# [Stored items]
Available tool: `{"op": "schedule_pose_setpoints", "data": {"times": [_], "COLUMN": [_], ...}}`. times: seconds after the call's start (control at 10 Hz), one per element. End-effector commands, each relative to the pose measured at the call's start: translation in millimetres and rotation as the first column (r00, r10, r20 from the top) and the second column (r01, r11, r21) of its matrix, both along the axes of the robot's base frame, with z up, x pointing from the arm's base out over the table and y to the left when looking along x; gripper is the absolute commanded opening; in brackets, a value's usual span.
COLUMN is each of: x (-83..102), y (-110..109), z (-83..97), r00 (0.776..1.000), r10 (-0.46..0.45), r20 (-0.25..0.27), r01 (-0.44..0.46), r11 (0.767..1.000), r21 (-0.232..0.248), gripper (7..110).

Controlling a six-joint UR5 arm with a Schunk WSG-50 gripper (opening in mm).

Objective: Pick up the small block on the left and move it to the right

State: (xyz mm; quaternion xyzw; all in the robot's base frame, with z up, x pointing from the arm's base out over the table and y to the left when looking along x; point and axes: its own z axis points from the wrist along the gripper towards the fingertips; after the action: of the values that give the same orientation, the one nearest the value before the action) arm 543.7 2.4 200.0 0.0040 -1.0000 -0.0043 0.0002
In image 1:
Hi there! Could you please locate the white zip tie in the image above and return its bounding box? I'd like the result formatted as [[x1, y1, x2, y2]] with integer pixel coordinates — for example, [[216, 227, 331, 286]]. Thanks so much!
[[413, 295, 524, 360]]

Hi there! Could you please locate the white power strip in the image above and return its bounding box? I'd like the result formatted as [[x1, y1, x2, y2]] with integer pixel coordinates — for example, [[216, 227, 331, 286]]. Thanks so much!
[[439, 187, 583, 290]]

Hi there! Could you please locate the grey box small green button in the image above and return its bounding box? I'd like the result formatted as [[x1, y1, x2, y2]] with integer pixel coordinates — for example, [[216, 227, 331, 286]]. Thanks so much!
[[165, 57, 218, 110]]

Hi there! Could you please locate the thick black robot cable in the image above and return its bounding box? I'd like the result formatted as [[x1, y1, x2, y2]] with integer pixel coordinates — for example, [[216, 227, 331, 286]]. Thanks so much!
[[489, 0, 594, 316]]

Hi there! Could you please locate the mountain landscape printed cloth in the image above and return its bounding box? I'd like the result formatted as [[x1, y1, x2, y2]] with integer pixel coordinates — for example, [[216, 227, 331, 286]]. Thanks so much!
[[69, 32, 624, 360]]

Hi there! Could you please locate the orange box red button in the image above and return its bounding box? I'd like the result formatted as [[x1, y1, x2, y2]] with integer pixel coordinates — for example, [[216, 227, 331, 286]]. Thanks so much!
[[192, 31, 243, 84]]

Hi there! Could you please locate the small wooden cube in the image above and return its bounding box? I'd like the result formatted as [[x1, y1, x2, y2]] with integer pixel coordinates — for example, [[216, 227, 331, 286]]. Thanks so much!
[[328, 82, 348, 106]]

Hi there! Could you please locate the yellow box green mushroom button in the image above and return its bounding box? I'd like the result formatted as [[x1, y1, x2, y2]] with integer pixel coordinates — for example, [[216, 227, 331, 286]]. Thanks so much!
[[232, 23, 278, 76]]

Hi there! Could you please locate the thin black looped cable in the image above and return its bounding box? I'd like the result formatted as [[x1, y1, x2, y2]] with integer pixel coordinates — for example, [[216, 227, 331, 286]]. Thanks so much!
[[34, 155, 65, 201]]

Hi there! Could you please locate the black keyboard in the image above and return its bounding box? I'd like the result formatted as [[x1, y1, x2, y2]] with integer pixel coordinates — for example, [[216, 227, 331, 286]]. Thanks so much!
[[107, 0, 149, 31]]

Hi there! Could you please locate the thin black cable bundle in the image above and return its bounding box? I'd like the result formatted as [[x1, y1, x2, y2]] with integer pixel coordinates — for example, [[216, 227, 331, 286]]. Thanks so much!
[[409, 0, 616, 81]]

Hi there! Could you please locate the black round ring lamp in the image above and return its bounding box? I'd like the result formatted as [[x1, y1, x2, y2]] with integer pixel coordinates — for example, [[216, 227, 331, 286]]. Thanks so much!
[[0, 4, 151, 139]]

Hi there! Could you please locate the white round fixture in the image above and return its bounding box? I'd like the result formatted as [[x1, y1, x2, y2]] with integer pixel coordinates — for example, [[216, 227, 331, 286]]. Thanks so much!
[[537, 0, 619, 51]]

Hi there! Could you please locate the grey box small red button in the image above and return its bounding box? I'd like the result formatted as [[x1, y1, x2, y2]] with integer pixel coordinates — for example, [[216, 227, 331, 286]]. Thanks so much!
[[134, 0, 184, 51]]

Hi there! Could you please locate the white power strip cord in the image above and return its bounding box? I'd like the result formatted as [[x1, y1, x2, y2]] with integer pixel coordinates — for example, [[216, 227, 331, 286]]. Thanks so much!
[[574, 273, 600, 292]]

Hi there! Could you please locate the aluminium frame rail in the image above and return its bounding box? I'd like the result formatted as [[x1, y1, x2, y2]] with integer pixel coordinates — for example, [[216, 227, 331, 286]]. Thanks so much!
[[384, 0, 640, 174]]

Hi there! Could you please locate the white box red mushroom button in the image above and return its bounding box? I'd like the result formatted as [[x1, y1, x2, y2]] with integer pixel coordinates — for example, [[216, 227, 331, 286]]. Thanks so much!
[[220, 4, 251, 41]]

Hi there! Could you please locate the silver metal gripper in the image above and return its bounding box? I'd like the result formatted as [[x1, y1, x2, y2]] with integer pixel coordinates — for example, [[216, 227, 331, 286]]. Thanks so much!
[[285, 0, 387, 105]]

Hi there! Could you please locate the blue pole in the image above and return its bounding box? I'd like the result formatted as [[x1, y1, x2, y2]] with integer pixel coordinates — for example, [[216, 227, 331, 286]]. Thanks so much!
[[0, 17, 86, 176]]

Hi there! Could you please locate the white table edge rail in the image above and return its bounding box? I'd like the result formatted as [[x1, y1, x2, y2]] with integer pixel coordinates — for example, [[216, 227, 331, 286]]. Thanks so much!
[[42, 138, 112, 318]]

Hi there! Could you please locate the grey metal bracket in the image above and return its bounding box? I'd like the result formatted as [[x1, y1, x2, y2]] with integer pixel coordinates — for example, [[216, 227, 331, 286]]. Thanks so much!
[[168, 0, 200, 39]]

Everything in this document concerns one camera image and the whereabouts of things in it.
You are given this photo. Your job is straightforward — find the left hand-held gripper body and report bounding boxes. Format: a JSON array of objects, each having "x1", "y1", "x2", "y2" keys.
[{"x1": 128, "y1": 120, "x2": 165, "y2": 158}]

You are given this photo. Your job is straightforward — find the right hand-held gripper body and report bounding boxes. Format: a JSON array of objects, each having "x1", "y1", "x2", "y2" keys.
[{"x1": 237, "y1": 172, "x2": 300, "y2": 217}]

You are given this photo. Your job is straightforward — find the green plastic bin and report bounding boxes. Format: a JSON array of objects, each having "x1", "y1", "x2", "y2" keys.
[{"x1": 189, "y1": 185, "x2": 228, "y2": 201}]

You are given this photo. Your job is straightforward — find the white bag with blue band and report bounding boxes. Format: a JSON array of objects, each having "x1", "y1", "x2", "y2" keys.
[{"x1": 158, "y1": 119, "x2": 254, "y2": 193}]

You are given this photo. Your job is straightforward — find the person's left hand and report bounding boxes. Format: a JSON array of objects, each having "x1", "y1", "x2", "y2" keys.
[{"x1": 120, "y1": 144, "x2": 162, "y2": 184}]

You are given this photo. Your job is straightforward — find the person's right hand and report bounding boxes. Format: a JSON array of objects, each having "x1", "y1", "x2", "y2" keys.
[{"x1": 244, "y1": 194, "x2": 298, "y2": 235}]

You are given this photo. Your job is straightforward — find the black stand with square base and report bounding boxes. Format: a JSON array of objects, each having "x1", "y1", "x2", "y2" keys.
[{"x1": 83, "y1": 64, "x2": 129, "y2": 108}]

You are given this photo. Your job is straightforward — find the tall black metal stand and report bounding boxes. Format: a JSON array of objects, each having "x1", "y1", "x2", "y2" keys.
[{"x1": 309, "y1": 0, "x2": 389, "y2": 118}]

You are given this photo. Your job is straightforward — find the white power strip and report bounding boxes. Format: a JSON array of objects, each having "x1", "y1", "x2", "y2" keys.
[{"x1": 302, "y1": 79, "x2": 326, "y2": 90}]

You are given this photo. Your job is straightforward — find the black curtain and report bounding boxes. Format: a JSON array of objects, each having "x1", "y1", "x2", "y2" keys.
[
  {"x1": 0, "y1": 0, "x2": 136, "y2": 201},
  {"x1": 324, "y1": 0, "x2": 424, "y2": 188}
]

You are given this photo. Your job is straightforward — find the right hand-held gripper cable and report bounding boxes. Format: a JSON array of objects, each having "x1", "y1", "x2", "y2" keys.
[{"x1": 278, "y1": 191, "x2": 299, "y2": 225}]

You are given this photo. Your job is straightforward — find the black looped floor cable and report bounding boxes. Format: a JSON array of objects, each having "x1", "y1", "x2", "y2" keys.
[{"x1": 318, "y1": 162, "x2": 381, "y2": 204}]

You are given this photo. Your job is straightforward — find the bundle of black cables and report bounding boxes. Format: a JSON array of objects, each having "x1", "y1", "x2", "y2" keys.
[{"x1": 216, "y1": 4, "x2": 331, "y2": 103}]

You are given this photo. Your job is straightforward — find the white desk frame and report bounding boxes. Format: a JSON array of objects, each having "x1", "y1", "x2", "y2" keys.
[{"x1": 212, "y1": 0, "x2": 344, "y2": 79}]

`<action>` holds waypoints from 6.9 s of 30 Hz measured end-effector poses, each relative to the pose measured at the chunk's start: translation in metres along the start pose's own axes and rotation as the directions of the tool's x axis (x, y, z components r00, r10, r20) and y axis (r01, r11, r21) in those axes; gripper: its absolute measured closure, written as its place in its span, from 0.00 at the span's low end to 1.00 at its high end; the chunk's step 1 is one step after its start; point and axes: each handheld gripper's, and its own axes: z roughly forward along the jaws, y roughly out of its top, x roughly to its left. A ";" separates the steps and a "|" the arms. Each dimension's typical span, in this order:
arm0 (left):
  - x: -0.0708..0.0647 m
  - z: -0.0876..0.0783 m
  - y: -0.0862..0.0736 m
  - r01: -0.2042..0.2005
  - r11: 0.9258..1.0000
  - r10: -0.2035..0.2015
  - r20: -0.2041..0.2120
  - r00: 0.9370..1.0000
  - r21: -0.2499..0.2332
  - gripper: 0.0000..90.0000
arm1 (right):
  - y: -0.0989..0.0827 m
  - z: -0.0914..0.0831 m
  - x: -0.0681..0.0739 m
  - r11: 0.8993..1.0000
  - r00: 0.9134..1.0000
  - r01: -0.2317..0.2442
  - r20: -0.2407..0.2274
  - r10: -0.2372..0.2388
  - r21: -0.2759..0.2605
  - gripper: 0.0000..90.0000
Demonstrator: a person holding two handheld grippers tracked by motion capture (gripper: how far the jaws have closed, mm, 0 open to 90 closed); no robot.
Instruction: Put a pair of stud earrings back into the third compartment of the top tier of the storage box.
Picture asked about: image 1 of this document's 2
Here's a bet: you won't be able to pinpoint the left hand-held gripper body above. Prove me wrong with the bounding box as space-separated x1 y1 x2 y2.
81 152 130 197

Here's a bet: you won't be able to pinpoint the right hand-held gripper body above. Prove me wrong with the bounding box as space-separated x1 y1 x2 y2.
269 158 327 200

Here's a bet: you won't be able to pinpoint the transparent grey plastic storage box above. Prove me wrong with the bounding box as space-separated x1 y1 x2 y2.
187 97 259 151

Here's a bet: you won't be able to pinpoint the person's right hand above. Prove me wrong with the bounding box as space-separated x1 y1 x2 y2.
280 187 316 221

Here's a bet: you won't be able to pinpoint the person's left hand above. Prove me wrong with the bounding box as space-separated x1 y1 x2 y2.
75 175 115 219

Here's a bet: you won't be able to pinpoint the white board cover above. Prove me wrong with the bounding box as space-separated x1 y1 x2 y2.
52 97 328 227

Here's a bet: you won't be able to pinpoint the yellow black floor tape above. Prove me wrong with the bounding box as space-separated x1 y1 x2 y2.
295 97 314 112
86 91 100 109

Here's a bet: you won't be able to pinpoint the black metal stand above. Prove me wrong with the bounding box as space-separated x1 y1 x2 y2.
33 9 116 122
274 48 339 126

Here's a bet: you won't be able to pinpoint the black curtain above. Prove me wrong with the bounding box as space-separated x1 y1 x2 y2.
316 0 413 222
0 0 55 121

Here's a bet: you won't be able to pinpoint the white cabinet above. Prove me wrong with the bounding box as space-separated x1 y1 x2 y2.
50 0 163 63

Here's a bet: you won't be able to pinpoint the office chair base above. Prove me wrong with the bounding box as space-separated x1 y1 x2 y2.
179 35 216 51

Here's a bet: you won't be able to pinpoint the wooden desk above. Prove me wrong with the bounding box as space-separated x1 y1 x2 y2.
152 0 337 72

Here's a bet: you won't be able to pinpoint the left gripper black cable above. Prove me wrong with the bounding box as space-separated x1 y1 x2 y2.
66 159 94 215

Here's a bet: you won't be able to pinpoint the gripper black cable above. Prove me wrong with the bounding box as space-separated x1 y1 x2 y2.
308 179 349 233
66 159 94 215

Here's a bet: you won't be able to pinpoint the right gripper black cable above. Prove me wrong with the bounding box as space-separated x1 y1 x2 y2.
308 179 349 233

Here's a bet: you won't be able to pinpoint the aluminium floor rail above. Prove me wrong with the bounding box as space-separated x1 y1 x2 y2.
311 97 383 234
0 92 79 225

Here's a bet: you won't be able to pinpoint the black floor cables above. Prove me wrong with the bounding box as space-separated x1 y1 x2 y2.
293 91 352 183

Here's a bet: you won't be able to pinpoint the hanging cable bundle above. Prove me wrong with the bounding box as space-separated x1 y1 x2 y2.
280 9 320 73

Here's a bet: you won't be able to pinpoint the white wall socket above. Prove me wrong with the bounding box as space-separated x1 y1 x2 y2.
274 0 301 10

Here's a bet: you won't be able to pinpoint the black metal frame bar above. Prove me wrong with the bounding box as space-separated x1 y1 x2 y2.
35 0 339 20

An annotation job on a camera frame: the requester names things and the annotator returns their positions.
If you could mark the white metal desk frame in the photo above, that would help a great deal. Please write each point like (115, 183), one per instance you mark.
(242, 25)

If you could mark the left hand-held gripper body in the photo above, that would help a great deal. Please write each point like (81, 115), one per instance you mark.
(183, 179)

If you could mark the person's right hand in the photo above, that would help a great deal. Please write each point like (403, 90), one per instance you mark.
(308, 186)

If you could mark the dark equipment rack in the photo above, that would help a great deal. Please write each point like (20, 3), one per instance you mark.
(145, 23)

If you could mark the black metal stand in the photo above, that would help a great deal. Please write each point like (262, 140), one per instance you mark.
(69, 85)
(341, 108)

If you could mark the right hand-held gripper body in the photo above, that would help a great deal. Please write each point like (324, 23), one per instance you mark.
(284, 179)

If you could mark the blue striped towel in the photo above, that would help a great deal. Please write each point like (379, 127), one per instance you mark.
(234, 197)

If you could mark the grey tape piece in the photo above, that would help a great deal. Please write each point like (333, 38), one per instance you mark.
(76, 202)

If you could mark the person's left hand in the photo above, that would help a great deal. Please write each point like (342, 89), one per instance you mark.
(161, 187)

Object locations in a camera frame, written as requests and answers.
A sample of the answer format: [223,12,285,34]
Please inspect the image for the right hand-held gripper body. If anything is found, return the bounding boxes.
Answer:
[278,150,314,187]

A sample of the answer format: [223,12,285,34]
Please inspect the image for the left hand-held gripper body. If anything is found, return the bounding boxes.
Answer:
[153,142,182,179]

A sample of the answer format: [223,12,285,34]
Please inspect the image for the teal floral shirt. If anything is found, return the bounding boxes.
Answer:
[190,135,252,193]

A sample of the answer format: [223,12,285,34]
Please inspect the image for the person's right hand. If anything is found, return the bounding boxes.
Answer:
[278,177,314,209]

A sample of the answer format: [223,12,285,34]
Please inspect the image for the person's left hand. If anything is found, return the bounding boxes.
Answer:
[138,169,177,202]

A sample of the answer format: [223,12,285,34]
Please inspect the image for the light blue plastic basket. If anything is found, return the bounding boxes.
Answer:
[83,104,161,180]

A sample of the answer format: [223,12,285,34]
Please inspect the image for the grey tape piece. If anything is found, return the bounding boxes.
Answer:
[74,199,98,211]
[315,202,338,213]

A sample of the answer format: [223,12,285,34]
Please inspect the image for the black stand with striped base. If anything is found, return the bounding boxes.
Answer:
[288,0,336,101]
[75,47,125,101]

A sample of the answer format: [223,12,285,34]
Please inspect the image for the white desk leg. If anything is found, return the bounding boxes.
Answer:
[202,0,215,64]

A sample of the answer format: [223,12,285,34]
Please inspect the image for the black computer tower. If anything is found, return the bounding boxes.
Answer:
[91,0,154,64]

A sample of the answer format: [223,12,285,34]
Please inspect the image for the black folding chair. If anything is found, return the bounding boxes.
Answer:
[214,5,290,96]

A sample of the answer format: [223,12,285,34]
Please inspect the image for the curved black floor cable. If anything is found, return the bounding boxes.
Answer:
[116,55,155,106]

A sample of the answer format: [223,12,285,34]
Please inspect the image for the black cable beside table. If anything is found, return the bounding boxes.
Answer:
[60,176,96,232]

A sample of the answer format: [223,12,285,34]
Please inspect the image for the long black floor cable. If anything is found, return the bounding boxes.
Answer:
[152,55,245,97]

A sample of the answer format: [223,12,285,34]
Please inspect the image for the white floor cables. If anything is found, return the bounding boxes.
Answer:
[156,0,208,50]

# [Work order]
If a line comes after the one containing "COLUMN is each", leave it out; set down every line of the data before it, and that line itself, exactly.

# [Your response]
Available tool: `{"op": "schedule_pose_setpoints", "data": {"times": [_], "COLUMN": [_], ...}}`. times: seconds after the call's start (control at 10 Hz), one per element. End-effector commands, each relative to the pose measured at the call's start: translation in millimetres and rotation as the first column (r00, r10, r20 from the top) and the second column (r01, r11, r21) of its matrix, both along the axes of the robot's base frame, with z up, x pointing from the arm's base out over the table and y to the left when looking along x; gripper is the absolute commanded opening; in brackets, a value's usual span.
COLUMN is each of: x (-83..102), y (-110..109), z (-83..97), r00 (0.776..1.000), r10 (-0.46..0.45), r20 (-0.25..0.27), r01 (-0.44..0.46), r11 (0.767..1.000), r21 (-0.232..0.248), gripper (7..110).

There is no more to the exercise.